Unfortunately, many still accept William Henry Green’s out-of-date interpretation of the patriarchal genealogies:

On these various grounds we conclude that the Scriptures furnish no data for a chronological computation prior to the life of Abraham; and that the Mosaic records do not fix and were not intended to fix the precise date either of the Flood or of the creation of the world (1890:303).

Green plainly says he has allowed for great genealogical gaps in order to accomodate scientific “facts” which seem to indicate a very old earth (1890:286). And his view has captured the fancy of several generations of theistic evolutionists. But Green’s study is considerably flawed.

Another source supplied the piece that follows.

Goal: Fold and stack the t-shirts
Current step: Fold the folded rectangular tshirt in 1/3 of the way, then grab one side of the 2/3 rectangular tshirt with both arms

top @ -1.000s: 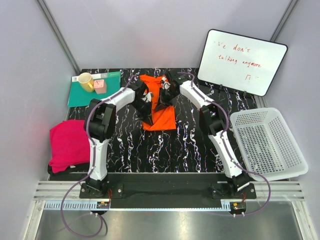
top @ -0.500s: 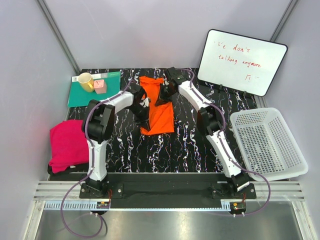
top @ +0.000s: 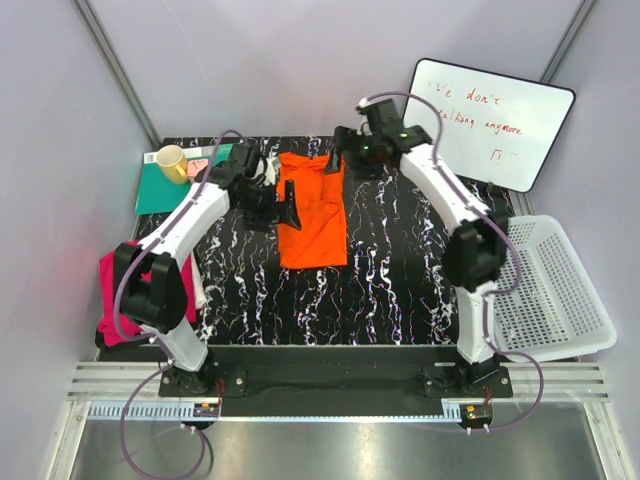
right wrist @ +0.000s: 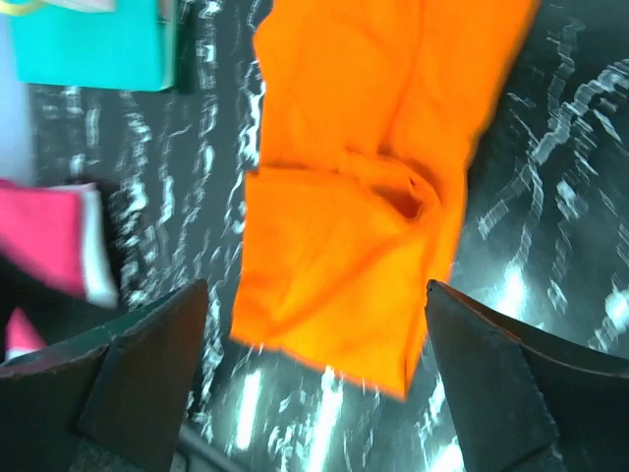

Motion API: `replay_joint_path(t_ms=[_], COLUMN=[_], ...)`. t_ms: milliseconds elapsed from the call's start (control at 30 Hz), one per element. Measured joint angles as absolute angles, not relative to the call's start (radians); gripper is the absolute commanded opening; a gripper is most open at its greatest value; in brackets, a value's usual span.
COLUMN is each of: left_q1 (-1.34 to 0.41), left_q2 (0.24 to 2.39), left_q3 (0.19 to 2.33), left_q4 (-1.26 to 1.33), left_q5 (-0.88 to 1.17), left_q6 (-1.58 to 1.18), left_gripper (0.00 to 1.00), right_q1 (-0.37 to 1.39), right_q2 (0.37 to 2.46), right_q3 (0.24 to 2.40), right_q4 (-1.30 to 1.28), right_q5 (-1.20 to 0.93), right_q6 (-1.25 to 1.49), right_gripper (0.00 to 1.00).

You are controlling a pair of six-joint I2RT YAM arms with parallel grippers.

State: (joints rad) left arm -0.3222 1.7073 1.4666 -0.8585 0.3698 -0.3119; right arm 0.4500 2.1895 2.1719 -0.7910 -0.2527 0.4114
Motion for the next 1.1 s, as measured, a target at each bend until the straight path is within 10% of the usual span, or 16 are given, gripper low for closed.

The latest study on the weaknesses of an approach like Green’s begins on page 18 of this issue under the title “The Bible, Science and the Ages of the Patriarchs.”

Mesopotamian Evidence

Before we look at the evidence itself, the following by an eminent Assyriologist is significant:

There is, it is true, considerable vagueness and contradiction in cuneiform literature about the antediluvian traditions. This is not unexpected, even in the light of the latest discoveries. These now make it seem possible that a specific historic flood provided the original inspiration for the Mesopotamian versions of the deluge, and that this particular flood occurred about 2900 BC. At the same time, the beginnings of Sumerian literature (and thus of all literature) can now be traced back as far as the finds from Fara and Abu Salabikh, which I am inclined to date no later than 2600 or 2500 BC. Fara is the site of ancient Shuruppak, last of the antediluvian cities and home of the hero of the flood story. Abu Salabikh has not yet been identified with any ancient city, but its many literary tablets include a version of the ‘Instructions of Shuruppak’ in which the father of the flood-hero appears under the name of his city. Thus the gap between the antediluvian period and its firs...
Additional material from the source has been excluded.